Reproduce the listing below exactly, from its first line down to and including the line with "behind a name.".
━━━ Dataset extract ━━━
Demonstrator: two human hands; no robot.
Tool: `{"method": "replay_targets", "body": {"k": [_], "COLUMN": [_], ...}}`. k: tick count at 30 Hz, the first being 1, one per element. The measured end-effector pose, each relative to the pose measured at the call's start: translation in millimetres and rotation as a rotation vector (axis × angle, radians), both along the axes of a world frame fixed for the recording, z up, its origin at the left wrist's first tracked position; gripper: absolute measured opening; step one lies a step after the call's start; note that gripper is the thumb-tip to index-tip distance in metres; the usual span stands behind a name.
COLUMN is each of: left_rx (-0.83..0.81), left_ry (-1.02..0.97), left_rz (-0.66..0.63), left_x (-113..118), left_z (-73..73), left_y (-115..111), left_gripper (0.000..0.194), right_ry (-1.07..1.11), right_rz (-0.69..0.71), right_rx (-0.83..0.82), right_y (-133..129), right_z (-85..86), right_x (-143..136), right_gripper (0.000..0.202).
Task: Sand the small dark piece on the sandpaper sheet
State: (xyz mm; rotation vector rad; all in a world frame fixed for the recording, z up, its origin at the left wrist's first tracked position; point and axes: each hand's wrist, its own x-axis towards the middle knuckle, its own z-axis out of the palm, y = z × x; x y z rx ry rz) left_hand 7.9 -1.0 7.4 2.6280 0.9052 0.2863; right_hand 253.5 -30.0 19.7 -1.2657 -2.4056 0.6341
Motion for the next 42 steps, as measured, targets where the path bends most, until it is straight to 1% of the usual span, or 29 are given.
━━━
**Solution to the problem**
Demonstrator: two human hands; no robot.
Tool: `{"method": "replay_targets", "body": {"k": [_], "COLUMN": [_], ...}}`. k: tick count at 30 Hz, the first being 1, one per element. The measured end-effector pose, each relative to the pose measured at the call's start: translation in millimetres and rotation as a rotation vector (axis × angle, radians), both along the axes of a world frame fixed for the recording, z up, its origin at the left wrist's first tracked position; gripper: absolute measured opening; step one lies a step after the call's start; note that gripper is the thumb-tip to index-tip distance in metres; the usual span stands behind a name.

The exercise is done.